POSIX character classes (US-ASCII only)
  • \p{Lower} A lower-case alphabetic character: [a-z] 
  • \p{Upper} An upper-case alphabetic character:[A-Z] 
  • \p{ASCII} All ASCII:[\x00-\x7F] 
  • \p{Alpha} An alphabetic character:[\p{Lower}\p{Upper}] 
  • \p{Digit} A decimal digit: [0-9] 
  • \p{Alnum} An alphanumeric character:[\p{Alpha}\p{Digit}] 
  • \p{Punct} Punctuation: One of !"#$%&'()*+,-./:;<=>?@[\]^_`{|}~ 
  • \p{Graph} A visible character: [\p{Alnum}\p{Punct}] 
  • \p{Print} A printable character: [\p{Graph}] 
  • \p{Blank} A space or a tab: [ \t] 
  • \p{Cntrl} A control character: [\x00-\x1F\x7F] 
  • \p{XDigit} A hexadecimal digit: [0-9a-fA-F] 
  • \p{Space} A whitespace character: [ \t\n\x0B\f\r] 

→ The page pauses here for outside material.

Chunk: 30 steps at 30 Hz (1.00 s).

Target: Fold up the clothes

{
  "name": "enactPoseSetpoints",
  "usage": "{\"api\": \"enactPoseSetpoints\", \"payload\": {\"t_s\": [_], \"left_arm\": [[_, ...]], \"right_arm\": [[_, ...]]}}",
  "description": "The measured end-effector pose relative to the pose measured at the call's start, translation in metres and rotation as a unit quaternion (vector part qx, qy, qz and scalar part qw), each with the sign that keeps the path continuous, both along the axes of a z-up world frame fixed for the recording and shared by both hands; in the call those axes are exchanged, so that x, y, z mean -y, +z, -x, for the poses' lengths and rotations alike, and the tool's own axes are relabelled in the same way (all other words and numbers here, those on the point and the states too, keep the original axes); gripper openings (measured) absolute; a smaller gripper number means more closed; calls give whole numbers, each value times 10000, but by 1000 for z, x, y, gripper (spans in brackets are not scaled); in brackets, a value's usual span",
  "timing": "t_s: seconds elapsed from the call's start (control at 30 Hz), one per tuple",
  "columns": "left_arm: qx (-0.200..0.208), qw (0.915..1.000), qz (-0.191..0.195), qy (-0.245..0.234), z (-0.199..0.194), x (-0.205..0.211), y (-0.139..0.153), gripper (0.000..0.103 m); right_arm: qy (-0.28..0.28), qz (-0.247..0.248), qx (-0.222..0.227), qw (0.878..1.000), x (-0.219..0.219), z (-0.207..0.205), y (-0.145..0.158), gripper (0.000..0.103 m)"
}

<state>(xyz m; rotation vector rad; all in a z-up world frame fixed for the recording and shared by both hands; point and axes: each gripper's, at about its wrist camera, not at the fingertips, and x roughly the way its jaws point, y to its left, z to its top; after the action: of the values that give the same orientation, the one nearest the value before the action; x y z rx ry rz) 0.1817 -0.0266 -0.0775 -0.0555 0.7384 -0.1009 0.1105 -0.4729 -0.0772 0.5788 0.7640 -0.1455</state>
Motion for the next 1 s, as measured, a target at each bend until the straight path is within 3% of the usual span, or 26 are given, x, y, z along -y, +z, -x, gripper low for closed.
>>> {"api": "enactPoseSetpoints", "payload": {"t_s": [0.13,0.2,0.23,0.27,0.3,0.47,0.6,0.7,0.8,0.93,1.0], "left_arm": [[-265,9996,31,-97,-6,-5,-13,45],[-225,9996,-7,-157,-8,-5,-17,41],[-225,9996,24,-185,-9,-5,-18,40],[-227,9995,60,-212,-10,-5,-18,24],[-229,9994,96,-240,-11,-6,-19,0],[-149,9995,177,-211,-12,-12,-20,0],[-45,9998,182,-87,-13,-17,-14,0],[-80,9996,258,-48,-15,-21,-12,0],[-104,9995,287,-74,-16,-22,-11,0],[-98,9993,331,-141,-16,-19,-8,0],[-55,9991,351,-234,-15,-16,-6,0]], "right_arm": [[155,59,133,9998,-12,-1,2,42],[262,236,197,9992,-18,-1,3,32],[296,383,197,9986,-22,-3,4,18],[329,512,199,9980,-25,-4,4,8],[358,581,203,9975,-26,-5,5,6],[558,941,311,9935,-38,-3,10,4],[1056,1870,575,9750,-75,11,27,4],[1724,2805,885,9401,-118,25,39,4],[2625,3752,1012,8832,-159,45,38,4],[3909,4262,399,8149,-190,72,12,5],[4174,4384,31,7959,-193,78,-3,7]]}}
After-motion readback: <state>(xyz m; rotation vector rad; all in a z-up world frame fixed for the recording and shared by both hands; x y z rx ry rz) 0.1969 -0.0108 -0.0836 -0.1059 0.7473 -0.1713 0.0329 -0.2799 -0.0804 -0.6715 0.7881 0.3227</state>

Classes for Unicode blocks and categories
  • \p{InGreek} A character in the Greek block (simple block) 
  • \p{Lu} An uppercase letter (simple category) 
  • \p{Sc} A currency symbol 
  • \P{InGreek} Any character except one in the Greek block (negation) 
  • [\p{L}&&[^\p{Lu}]]  Any letter except an uppercase letter (subtraction) 


Boundary matchers
  • ^ The beginning of a line 
  • $ The end of a line 
  • \b A word boundary 
  • \B A non-word boundary 
  • \A The beginning of the input 
  • \G The end of the previous match 
  • \Z The end of the input but for the final terminator, if any 
  • \z The end of the input 


Greedy quantifiers
  • X? X, once or not at all 
  • X* X, zero or more times 
  • X+ X, one or more times 
  • X{n} X, exactly n times 
  • X{n,} X, at least n times 
  • X{n,m} X, at least n but not more than m times 


Capturing Groups
Capturing groups are created by enclosing parts of the regular expresion in brackets (). The string matched by a capturing group is accessible later on with the use of $n tags, where $1 .. $n represent capturing groups 1 to n.


Formatting Syntax

The <format> attributes in IxoraRMS accept the standard Java syntax for number and dates formatting (DecimalFormat and SimpleDateFormat). For full information please refer to Java documentation

Formatting tokens for numbers
  • 0  Number  Digit  
  • #  Number  Digit, zero shows as absent  
  • .  Number  Decimal separator or monetary decimal separator  
  • -  Number  Minus sign  
  • ,  Number  Grouping separator  
  • E  Number  Separates mantissa and exponent in scientific notation. Need not be quoted in prefix or suffix.  
  • ;  Subpattern boundary  Separates positive and negative subpatterns  
  • %  Prefix or suffix  Multiply by 100 and show as percentage  
  • \u2030  Prefix or suffix  Multiply by 1000 and show as per mille  
  • \u00A4  Prefix or suffix  Currency sign, replaced by currency symbol. If doubled, replaced by international currency symbol. If present in a pattern, the monetary decimal separator is used instead of the decimal separator.  
  • '  Prefix or suffix  Used to quote special characters in a prefix or suffix, for example, "'#'#" formats 123 to "#123". To create a single quote itself, use two in a row: "# o''clock".  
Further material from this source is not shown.